Early believers asked why be afraid of an empty tomb? N.T. Wright wrote a tome explaining how the hope of the resurrection was the resurrection of the body. The resurrection of Jesus had to be bodily resurrection to be consistent with that hope. Okay. But the resurrected body put on immortality as Paul phrases it. The new body is not from the earth. Instead, it is from the spirit.

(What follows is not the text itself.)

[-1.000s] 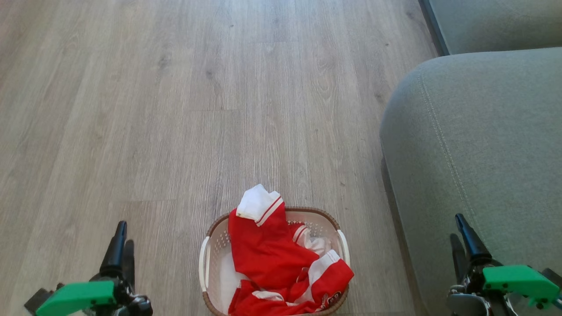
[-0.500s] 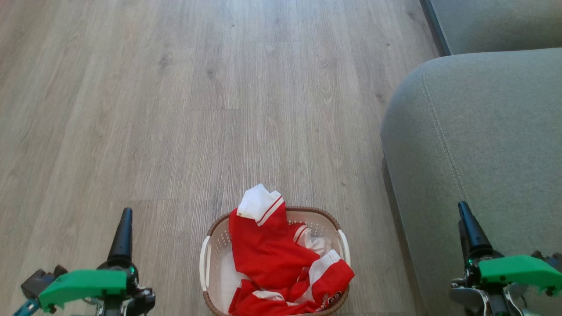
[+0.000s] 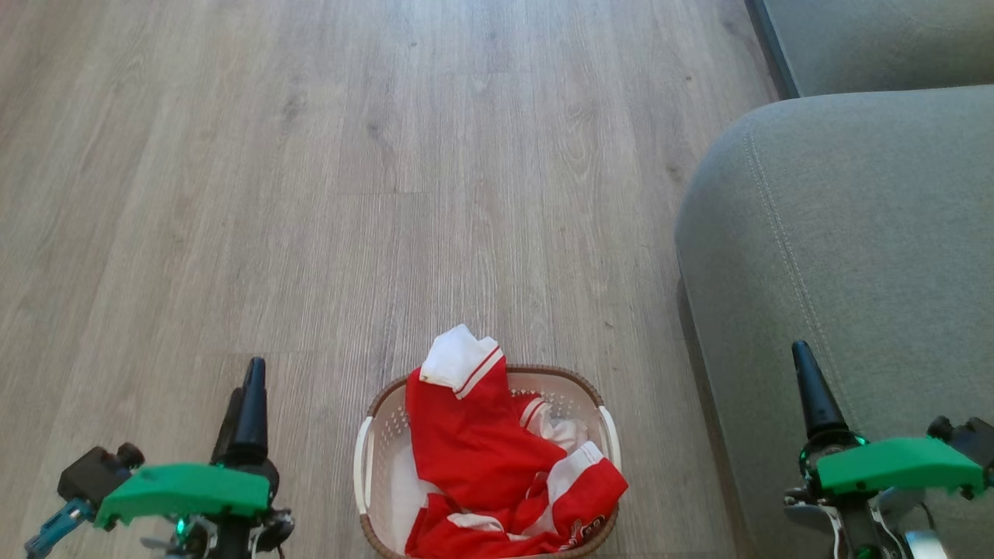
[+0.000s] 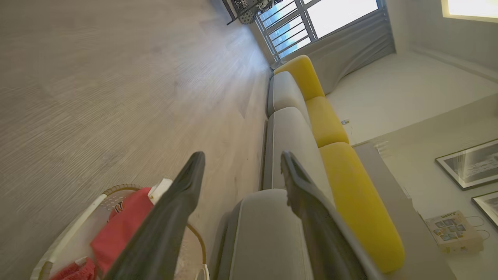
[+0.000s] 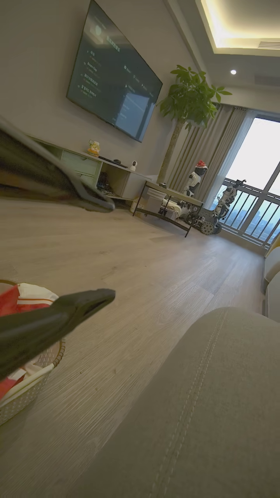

Experiencing the Resurrected Life
Luke, Matthew, and John go to great lengths to show Jesus has substance after the resurrection. He eats fish. Jesus cooks fish. He breaks bread. The women grab his feet. Jesus is very real in that sense. Is this the same body that was placed in the grave? Not exactly the same. The new body is not bound by what we think of as physicality. Jesus can appear in rooms with locked doors. He disappears after blessing the bread. Before his disciples can bring him the catch, Jesus is cooking fish for their breakfast.
They told these stories to help fellow believers know what the new being and the new humanity – the Kingdom of Heaven – was about. The life we live matters because the importance of mutual help and charity are demonstrated by the risen Savior, Alleluia. Death does not end any of this. Instead, life is eternal.
The Resurrection is not a mundane occurrence with the prophet leaving his burial cave. Rather, it is a world changing event that points to the end of all things which is summed up in the New Being. The tomb is empty! Salvation is among us.